The foundations of mindful parenting are sovereignty, empathy and acceptance. They form the SEA-BED on which children can bloom into happy and well-balanced adults. Let us explore them:
Sovereignty: It is important to recognize sovereignty as a fundamental attribute and birthright of each child. Each child comes into this world with his or her own attributes, temperament and genius. We have to recognise that, accept them as they are and not try to change them to be what we want them to be. We should allow them to grow and change in the way they want to while guiding them and helping them not to fall into the really bad things of life. We need to accept our child as he is, for who he is. It does not mean that they can have whatever they want-unbridled entitlement. But they are entitled to a lot: loved, cared for and protected for. This means we pick our baby up when she cries, child-proof the house, keep a close eye on what they are doing, do not discourage them constantly by fearful warnings, removing things that could harm them, appreciating their unique views, skills, insights, struggles and strengths, being silent at times, talking with them at times and setting definite limits with firm kindness. This cannot be done with thinking alone. This requires empathy( feeling what they feel) and acceptance( accepting them as they are and not being attached to a certain outcome). If we do that, then self-acceptance, self-esteem and self-confidence and trust in one’s nature and path start to take root in our growing child.

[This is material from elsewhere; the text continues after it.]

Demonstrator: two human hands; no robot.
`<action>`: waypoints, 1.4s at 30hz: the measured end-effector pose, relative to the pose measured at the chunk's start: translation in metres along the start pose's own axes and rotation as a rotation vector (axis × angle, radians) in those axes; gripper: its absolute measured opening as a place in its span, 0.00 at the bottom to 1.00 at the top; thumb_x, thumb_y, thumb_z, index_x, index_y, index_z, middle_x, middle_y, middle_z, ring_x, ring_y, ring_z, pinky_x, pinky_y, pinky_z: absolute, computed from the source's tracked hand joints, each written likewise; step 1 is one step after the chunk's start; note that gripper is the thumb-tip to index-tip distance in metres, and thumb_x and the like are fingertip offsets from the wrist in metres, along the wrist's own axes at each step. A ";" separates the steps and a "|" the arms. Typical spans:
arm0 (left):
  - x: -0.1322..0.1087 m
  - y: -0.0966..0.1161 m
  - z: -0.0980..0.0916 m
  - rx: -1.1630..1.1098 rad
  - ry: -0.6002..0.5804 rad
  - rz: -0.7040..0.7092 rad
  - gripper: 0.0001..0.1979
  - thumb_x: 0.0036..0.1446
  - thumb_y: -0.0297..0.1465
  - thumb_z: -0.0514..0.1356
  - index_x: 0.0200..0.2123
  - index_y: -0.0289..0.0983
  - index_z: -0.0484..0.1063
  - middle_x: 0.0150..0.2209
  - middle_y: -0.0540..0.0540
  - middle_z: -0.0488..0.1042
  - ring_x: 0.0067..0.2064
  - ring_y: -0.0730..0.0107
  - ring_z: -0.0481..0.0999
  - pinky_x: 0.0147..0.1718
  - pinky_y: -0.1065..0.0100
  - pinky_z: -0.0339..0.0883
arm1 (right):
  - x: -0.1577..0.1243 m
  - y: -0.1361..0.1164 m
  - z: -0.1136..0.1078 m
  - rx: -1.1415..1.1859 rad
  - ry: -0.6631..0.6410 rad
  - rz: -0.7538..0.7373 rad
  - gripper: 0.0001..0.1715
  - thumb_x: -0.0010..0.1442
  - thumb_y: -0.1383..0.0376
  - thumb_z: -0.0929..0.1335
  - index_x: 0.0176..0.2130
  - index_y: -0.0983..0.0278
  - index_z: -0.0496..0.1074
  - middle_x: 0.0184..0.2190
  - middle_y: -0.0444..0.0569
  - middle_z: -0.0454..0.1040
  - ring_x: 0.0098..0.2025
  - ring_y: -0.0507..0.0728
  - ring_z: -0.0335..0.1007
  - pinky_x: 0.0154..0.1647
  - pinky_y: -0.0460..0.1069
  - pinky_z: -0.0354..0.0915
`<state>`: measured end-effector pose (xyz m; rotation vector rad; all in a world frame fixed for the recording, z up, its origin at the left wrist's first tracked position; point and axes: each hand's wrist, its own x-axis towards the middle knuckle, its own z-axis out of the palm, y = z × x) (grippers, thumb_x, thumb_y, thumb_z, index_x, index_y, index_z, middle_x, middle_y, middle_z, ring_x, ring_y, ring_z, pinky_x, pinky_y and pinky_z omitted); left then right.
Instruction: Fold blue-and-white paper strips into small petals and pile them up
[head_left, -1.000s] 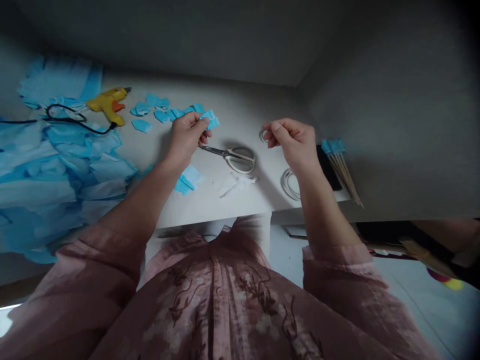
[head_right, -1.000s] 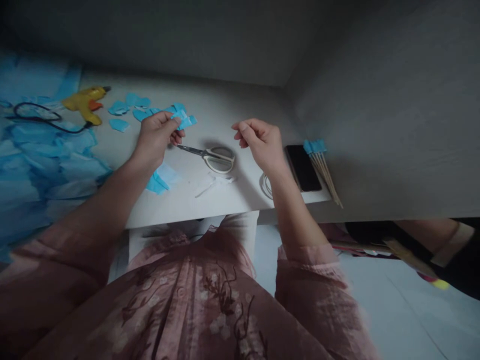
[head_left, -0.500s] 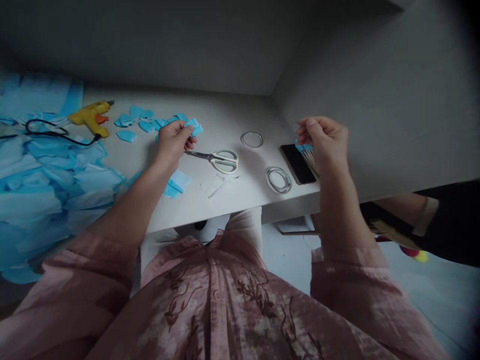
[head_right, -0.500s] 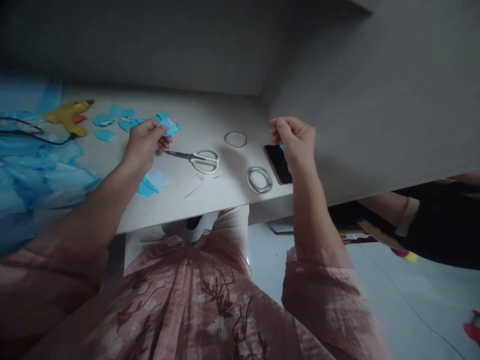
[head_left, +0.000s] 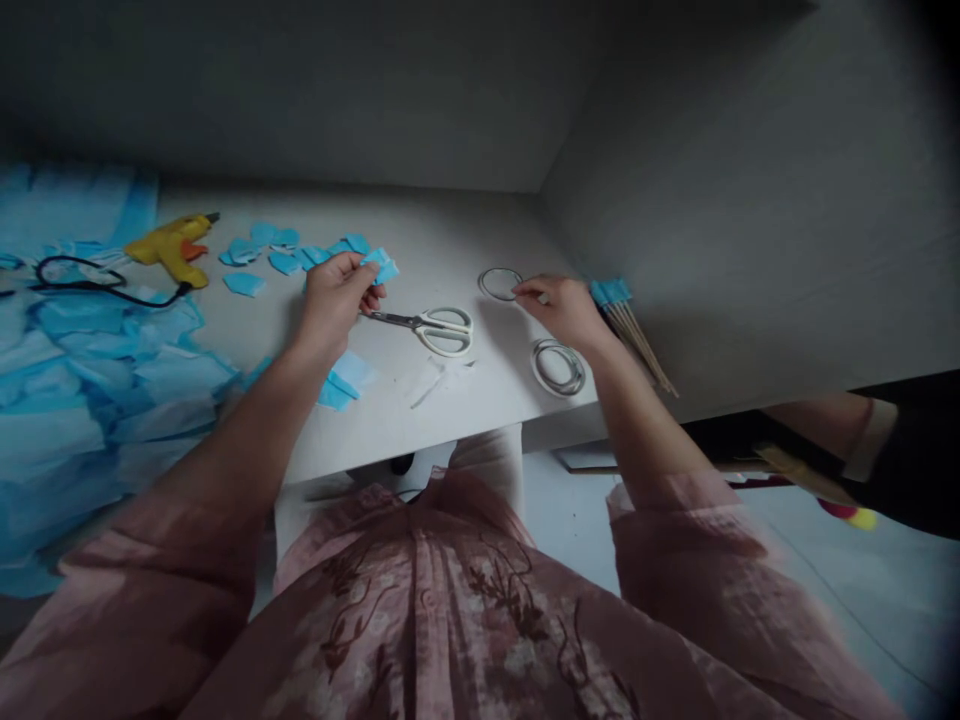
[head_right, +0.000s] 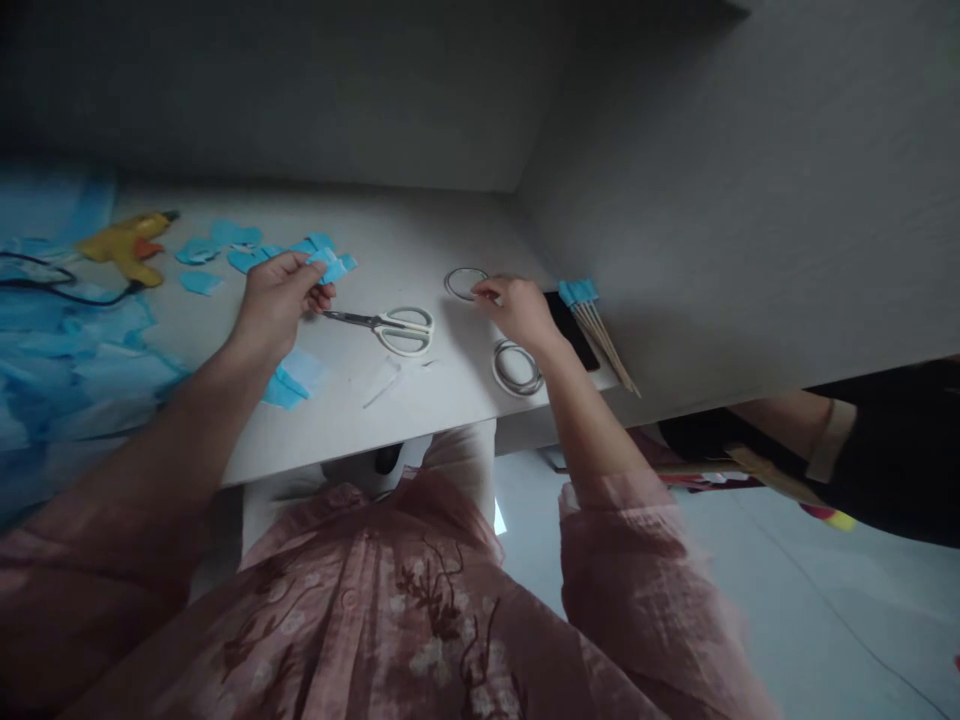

Empathy: When we cultivate empathy, we try to see things from our child’s point of view. We try to understand what she may be feeling or experiencing. We try to bring a sympathetic awareness to what is happening in the moment. We also try to be aware of our own feelings as well. The way we express this empathy changes as our child grows up but it is necessary if we want to be mindful parents. It may be the way we fondle them when they cry at sleep to holding hands to just simple listening. It just means we try to see, feel and think as they are and be there with them.
Acceptance: Acceptance is an inner orientation which acknowledges that things are as they are, whether they are the way we want them to be or not, no matter how terrible they may be or seem to be at certain moments. It does not mean that we accept any behaviour, but it does mean that we accept them even if we don’t accept their behaviour. But it is difficult. When children engage in what we believe as negative or unacceptable behaviour, it is important to stay calm and being mindful can help a lot. We need to accept them at that moment and not judge and later at a more peaceful moment, we need to see what is really happening and why?
As we can see, these three things are interrelated:
- Sovereignty: Accepting that our child can choose what he wants
- Empathy: Seeing things from our child’s point of view
- Acceptance: Accepting our child as they are
These three things, which can be remembered as SEA can make a sea-change in the way we parent our children and how our children grow up into happy adults.